Extracted data Block Start
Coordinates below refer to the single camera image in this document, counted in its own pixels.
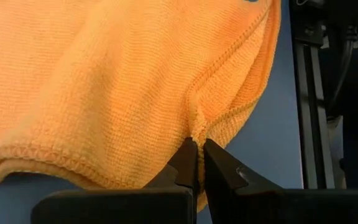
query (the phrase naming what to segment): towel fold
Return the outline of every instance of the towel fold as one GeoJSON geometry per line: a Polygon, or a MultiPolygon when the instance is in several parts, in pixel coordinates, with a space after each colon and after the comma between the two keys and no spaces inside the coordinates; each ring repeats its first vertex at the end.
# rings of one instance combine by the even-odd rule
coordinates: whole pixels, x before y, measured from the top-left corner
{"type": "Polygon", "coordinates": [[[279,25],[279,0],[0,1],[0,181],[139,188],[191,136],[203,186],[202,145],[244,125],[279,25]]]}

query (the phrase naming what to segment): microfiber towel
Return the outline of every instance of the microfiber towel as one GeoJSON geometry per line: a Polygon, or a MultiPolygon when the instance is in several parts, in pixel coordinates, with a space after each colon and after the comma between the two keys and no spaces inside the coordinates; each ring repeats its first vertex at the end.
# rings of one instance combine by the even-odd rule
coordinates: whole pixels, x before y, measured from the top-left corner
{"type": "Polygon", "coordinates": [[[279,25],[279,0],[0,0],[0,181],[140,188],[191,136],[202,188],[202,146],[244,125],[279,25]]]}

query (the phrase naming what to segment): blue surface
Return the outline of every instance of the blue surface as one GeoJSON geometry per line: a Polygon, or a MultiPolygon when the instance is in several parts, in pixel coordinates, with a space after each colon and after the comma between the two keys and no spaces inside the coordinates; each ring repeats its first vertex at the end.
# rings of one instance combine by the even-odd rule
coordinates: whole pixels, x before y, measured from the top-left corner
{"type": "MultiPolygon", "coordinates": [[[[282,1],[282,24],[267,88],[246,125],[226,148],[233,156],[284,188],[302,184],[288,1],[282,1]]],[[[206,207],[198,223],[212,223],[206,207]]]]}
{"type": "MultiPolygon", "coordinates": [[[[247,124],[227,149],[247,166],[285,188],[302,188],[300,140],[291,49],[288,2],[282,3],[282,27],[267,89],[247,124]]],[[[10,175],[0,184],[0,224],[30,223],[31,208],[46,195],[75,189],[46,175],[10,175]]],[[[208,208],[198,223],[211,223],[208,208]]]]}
Extracted data Block End
**Required action:** Copy all lines in the listing above where the string "query" appears.

**Response below:**
query (the phrase naming what to segment): towel fold
query (the phrase naming what to segment): microfiber towel
query (the phrase naming what to segment): blue surface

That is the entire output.